The high regard in which the Spanish-Mexican coins came to be held, led to the minting of silver Chinese yuan, Japanese yen and later Korean won coins to the same specifications as the Spanish ones i.e. a weight 7 mace and 2 candareens (approx. 27.22 grams or 420 grains) and a fineness of .900 (90%), for use as legal tender in their own countries. The name of these coins in all three countries derives from 圓, meaning round or circular object in all three languages, a link to these silver coins surviving in the modern names of the Chinese, Japanese and North and South Korean currencies, that is yuan, yen, and won.

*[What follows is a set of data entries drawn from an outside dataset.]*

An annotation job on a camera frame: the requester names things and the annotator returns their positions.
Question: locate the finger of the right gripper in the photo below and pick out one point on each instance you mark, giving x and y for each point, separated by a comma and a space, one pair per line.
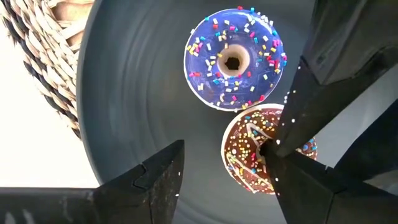
311, 102
373, 143

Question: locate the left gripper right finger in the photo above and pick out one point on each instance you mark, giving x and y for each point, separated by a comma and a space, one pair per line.
311, 193

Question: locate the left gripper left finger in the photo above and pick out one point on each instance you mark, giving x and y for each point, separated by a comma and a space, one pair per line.
140, 199

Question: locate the small brown sprinkled donut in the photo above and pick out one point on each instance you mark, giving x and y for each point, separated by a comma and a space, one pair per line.
242, 146

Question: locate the small blue sprinkled donut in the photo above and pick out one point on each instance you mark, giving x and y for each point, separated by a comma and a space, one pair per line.
202, 77

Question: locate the black round plate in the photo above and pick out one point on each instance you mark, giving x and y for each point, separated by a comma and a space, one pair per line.
140, 93

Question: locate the round woven straw mat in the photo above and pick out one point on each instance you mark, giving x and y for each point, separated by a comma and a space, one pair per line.
46, 56

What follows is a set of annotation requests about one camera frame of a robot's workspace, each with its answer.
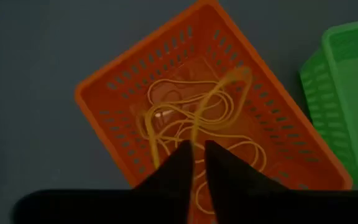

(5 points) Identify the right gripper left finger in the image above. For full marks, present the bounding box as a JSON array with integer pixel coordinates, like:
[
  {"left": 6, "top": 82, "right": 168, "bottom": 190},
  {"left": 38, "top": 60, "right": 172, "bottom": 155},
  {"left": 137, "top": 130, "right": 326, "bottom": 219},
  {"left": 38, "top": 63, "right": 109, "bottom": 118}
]
[{"left": 11, "top": 141, "right": 195, "bottom": 224}]

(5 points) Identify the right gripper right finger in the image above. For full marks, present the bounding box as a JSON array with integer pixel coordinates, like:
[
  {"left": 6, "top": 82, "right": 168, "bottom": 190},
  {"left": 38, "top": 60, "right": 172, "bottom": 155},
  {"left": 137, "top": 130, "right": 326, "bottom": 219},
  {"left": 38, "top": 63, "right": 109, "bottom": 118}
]
[{"left": 204, "top": 140, "right": 358, "bottom": 224}]

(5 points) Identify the yellow rubber band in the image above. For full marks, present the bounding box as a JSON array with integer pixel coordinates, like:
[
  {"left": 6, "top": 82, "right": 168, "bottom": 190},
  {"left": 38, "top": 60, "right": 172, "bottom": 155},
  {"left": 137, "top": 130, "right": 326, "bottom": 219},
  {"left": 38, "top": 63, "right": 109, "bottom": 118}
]
[
  {"left": 146, "top": 78, "right": 235, "bottom": 132},
  {"left": 154, "top": 124, "right": 267, "bottom": 215},
  {"left": 143, "top": 67, "right": 254, "bottom": 170}
]

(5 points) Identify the orange plastic basket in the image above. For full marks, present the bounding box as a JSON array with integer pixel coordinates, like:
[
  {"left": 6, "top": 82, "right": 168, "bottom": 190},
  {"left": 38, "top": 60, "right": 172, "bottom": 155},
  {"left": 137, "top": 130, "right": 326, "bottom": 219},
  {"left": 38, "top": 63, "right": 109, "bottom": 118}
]
[{"left": 74, "top": 0, "right": 354, "bottom": 224}]

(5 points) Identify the green plastic basket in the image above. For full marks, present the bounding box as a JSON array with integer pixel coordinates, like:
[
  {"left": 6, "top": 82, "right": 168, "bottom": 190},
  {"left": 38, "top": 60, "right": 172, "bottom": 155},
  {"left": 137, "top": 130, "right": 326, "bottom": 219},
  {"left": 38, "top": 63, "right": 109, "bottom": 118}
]
[{"left": 298, "top": 17, "right": 358, "bottom": 190}]

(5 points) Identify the blue table mat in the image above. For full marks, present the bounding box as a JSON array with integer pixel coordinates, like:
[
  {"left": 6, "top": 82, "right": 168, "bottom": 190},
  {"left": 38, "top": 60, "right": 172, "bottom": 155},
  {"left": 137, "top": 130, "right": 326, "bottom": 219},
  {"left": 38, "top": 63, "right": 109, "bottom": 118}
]
[{"left": 0, "top": 0, "right": 358, "bottom": 224}]

These coins were joined in circulation by trade dollars and colonial currencies such as the Hong Kong dollar, Kiautschou dollar and the Straits dollar, which were produced to the same standard. Japan too would produce a trade dollar for external use which differed slightly from the yen coins it issued for its own use at home. The common standard to which all these coins were produced facilitated trade as theoretically they were interchangeable with one another on a one for one basis. However this was moderated by the fact that the general population were suspicious of coins that they were not familiar with and with some of the provincial mints in China producing debased coins; having a lower silver content and therefore less valuable because of it.

===China===
Chinese coins of this type are known Kwangtung dollars from the old romanisation of the name of the mint that they were first produced in China, more popularly they are known in Chinese as 龍銀, literally "Dragon Silver" or "Dragon Money", 銀 capable of being read as both silver or money.

Even before the official ending of the Qing dynasty factions and cliques emerged as would be warlords jostled for position and influence. As China headed into the republican and warlord eras, local warlords used the provincial mints to issue their own Silver Dragons, these are of variable quality and value. These warlord and pre-warlord era coins include high quality coins intended to promote the legitimacy and prestige of the warlord and his faction and are proudly marked as such; there are also low quality coins, the majority, intended to deceive the receiver into believing that they are earlier coins of higher silver content and value, though not fake-in so much that they came from semi-official sources-these were and are of variable value depending on their silver content. With the coming of the Chinese republic China would continue producing silver coins of the same specification updated to bear the image of Yuan Shikai and other politicians. China was forced from the silver standard in 1935, however even after the silver coins became demonetised they remained a highly prized means of preserving wealth in an era of inflation and war.

==Opium War 'Silver'==
During the mid-years of what is known as the Opium War, where most of the country's silver was exported to Europe and India due to the purchase of opium. The silver content of the coins was changed to 80% of silver and during the height of the silver famine was reduced down to as little as 40% silver. The rest of the coins composition varied, however coins minted by the Imperial mint used brass, copper and finally iron to fill the rest of the weight of the coin. Merchant "silver dollars", that is, coins that were minted for use in the bartering with merchant sailors and on the silk road, were 90% silver.

===Legacy===
The first Chinese Silver Panda collectable silver bullion coins were of the traditional specification of 27grams in weight, 0.900 fineness.

==Collecting==
Collecting silver dragon coins especially Chinese ones can be a financially hazardous prospect, with even experienced experts falling foul of fakes. There are modern fakes of genuine coins, historical fakes of genuine coins, and today given that some of the historical fakes have gained a numismatic value of their own, modern fakes of historical fakes.